Not every idea gets to become a game, but sometimes it can be fun to look back and think about what might have been. Back in 2001, Irrational Games pitched a concept called Monster Island, which, like its original pitch for BioShock didn’t make it past the drawing board stage, but makes for interesting reading all the same.
Monster Island was set in three distinct time periods: Ancient Greece, Dark Ages Europe, and Post-War Tokyo. Described as “Rampage meets Black & White creatures in a fully destructible environment,” players could either take on the role of a period appropriate giant monster, like a hydra for Ancient Greece or a Godzilla-like beast for Tokyo, or the ever-so-crushable humans trying to repel the beast using tanks or catapults or whatever defenses were suitable for the time.

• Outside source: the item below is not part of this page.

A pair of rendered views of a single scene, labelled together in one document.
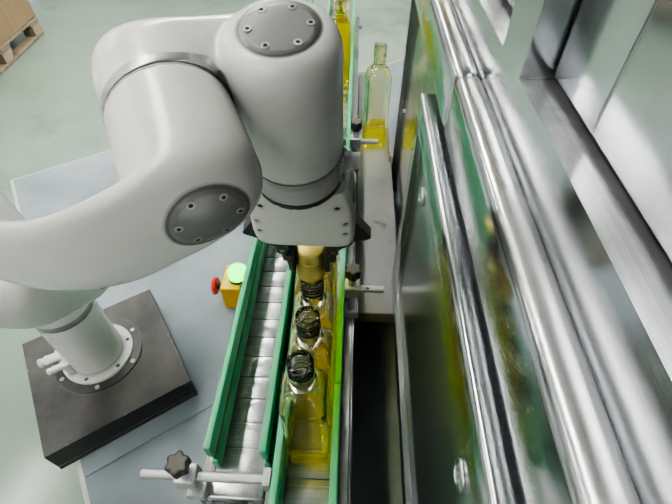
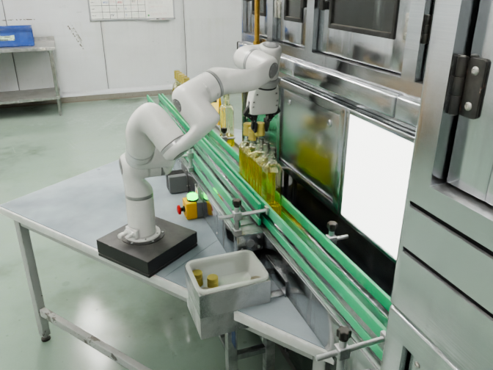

The monster’s goals were simple: smash stuff and eat people, with bonus missions cropping up every now and then, like climb a building or defeat a rival monster. Twenty pre-made creatures would have been included in the game, as well as a creature creator that let players make their own. The human side of the game was a little more complex, with the player taking on the role of five key figures in the cities defense: a scientist, an engineer, a girl who effectively served as monster bait, a general and a hero that could go toe-to-toe with the beast. The player also had limited control over the city’s resources via a simple interface that let him or her prioritize certain things like police or army funding.
Monster Island was imagined as a console game, although exactly which console wasn’t finalized, as Irrational thought it was a decision best made in conjunction with the publisher. The pitch says that making the game for the Xbox would have been the easiest options – presumably, because it has a lot in common with the PC – while the PS2 was described as a “pain in the butt.” The plan was to ship the game by 2003, but obviously, that never happened.
If you want to read the entire pitch for yourself, it’s available as a PDF from the Irrational website, with some extra artwork from Irrational’s Jorge Lacera to add a splash of color.